### Try it
Once you reach the line containing "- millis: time" in the data below, restate each line word for word up to and including the one containing "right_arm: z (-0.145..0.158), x".

### Materials provided
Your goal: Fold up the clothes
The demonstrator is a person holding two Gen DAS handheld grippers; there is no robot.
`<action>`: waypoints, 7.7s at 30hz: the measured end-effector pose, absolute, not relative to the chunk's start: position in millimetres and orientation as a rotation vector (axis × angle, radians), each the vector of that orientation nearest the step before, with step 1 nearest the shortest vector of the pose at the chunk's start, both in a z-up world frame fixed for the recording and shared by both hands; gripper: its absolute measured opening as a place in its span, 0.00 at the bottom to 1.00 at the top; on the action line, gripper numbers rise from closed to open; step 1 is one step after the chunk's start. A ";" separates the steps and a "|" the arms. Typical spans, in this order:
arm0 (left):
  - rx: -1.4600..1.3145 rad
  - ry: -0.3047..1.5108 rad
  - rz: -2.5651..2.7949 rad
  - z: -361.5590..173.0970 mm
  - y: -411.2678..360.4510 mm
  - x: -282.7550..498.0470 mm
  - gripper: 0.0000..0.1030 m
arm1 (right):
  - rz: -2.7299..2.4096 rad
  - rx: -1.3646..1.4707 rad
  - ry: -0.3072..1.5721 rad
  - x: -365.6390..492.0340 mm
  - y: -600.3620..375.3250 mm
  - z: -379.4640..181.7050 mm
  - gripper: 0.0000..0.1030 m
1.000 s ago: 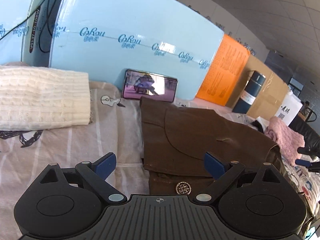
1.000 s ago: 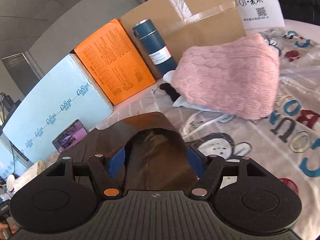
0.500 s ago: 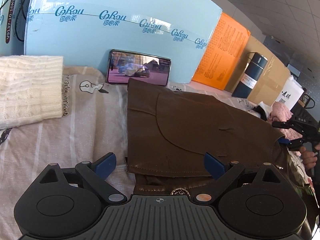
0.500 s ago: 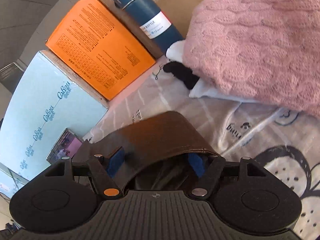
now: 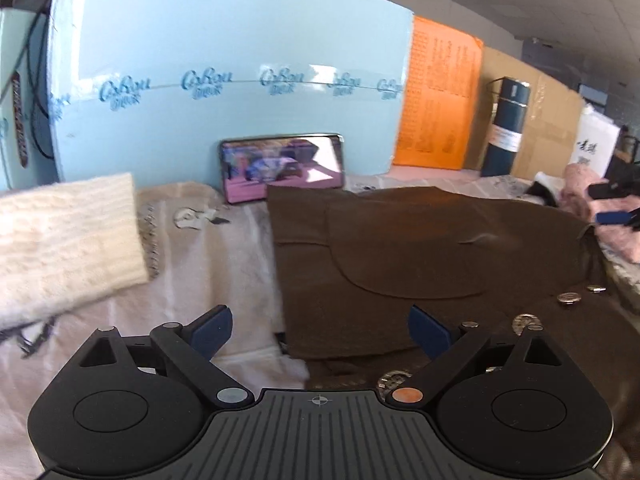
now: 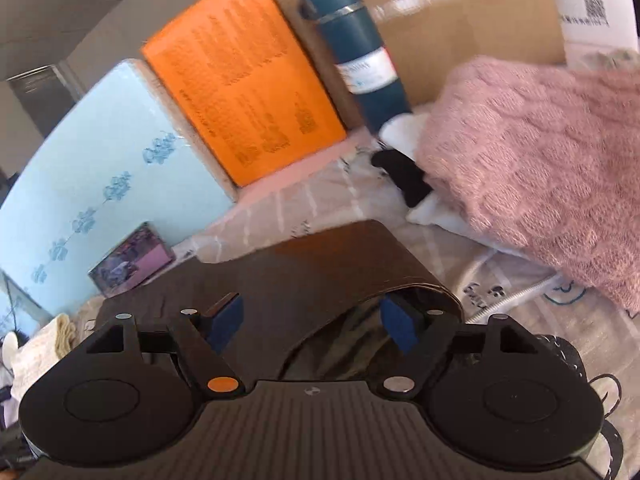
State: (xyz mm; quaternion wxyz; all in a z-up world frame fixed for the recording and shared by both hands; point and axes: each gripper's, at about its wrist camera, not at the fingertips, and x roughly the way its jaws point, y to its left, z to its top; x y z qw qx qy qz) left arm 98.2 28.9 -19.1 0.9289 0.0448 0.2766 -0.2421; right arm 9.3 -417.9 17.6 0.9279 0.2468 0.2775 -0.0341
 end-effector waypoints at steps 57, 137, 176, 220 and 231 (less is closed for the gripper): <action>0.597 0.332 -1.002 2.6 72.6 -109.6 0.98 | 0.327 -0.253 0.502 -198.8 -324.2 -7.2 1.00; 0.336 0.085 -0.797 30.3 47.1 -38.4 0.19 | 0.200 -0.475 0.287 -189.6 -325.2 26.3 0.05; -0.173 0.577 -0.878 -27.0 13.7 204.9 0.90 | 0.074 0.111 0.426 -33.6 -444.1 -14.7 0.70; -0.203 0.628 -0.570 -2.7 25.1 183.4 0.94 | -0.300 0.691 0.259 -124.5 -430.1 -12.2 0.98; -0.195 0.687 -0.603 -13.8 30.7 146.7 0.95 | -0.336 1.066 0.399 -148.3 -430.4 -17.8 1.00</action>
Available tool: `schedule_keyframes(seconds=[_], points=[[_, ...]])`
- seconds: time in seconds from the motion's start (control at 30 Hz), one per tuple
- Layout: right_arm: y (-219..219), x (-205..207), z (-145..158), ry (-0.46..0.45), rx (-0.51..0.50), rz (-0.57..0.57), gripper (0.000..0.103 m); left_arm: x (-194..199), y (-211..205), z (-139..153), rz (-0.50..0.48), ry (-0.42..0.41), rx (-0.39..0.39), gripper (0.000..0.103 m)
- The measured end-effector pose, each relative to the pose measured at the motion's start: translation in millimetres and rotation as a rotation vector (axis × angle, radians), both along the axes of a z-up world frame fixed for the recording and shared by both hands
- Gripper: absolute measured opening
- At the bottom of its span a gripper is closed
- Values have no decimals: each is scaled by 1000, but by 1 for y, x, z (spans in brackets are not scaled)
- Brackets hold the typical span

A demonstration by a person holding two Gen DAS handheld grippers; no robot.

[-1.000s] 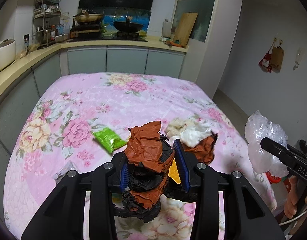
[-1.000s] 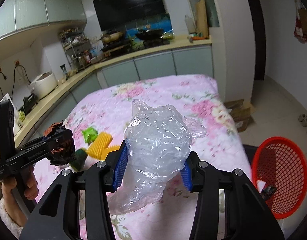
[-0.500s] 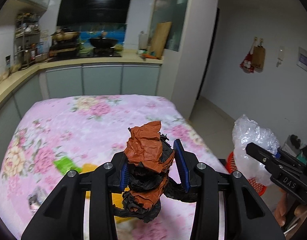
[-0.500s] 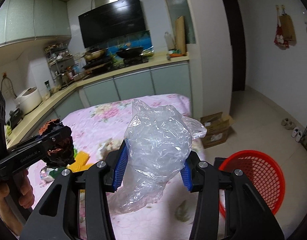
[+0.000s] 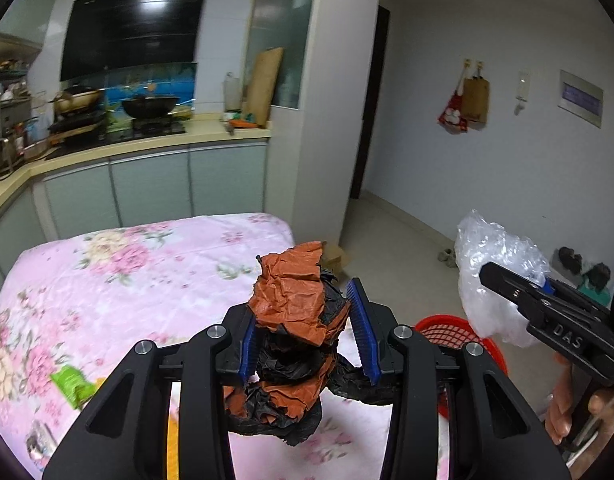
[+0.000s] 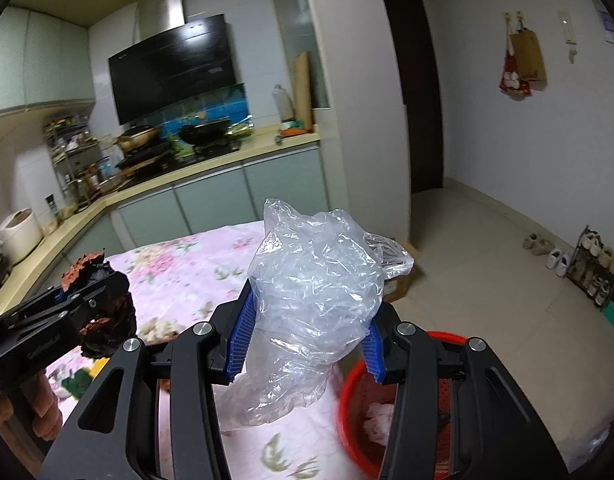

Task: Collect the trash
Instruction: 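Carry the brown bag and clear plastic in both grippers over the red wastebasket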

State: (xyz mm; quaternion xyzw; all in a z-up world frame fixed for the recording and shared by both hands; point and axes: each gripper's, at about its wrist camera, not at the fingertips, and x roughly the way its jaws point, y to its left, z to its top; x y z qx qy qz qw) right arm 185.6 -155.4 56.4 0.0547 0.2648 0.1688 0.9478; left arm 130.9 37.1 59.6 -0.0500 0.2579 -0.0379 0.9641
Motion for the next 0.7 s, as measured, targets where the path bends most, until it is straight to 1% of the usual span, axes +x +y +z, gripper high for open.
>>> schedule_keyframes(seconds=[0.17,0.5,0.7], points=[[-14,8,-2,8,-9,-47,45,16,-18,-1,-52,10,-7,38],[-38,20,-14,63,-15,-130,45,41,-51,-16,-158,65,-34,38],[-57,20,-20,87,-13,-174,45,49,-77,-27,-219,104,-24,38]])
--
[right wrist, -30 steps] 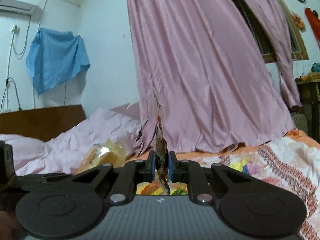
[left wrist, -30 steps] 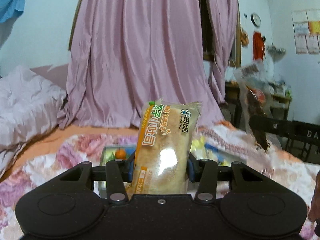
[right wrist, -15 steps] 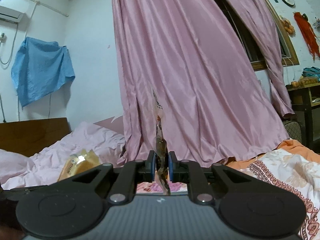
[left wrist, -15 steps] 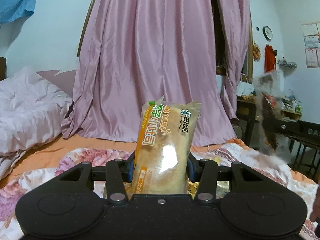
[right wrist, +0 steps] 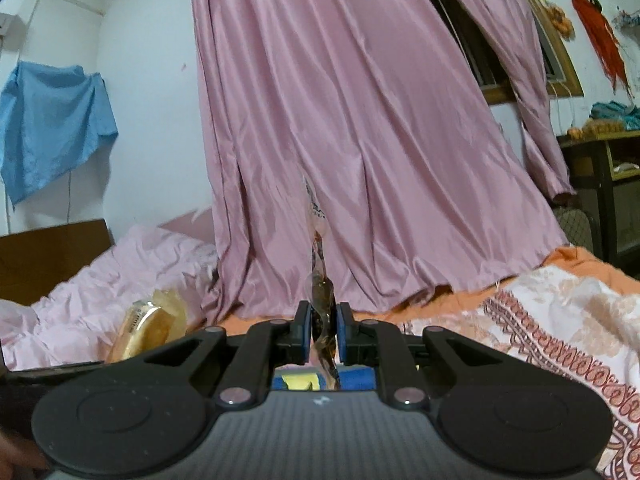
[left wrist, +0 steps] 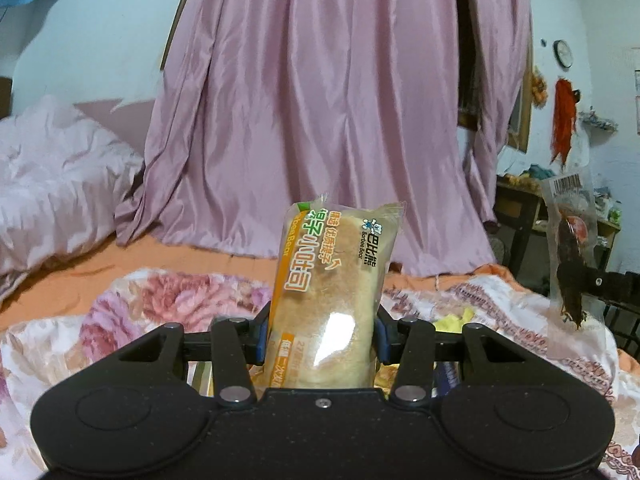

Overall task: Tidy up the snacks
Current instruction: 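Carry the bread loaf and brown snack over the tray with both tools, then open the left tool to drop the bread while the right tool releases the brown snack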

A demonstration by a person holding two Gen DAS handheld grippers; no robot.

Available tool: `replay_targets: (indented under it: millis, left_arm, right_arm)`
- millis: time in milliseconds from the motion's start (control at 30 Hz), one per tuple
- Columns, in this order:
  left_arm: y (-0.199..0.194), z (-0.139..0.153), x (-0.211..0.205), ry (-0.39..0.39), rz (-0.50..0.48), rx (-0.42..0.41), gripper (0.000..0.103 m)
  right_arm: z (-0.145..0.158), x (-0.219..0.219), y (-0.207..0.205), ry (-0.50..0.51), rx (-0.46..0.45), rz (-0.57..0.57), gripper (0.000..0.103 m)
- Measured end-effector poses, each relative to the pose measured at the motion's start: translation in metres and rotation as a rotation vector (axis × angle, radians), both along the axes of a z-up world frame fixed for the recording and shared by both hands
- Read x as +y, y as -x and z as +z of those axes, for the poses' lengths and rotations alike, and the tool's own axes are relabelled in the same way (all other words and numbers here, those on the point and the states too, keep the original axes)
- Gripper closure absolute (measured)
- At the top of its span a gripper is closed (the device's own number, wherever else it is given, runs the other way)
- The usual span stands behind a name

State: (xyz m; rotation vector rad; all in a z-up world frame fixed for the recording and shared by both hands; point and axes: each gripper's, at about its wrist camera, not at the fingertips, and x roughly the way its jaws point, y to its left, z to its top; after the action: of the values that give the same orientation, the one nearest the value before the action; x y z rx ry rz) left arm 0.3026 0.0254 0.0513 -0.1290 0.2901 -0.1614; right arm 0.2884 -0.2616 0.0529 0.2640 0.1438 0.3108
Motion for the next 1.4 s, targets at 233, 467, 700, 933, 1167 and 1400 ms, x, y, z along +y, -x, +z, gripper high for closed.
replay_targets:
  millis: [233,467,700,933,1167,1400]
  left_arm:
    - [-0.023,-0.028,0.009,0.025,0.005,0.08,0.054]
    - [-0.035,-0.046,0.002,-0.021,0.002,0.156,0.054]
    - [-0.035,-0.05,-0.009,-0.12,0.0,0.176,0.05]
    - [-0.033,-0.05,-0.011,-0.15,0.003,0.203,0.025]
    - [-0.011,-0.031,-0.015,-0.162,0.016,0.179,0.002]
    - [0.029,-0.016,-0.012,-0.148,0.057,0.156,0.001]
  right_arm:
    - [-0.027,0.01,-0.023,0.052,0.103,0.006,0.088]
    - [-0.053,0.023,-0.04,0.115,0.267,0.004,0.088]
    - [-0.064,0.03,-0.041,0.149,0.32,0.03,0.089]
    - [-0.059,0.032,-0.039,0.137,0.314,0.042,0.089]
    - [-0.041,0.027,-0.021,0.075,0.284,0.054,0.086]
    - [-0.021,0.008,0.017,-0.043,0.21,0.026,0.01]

### Problem solution
- millis: time in milliseconds from the motion's start (control at 30 Hz), one per tuple
- Columns, in this order:
  left_arm: y (-0.199..0.194), z (-0.139..0.153), x (-0.211..0.205), ry (-0.39..0.39), rz (-0.50..0.48), rx (-0.42..0.41), gripper (0.000..0.103 m)
  right_arm: z (-0.145..0.158), x (-0.219..0.219), y (-0.207..0.205), ry (-0.50..0.51), rx (-0.46..0.45), rz (-0.57..0.57), gripper (0.000..0.103 m)

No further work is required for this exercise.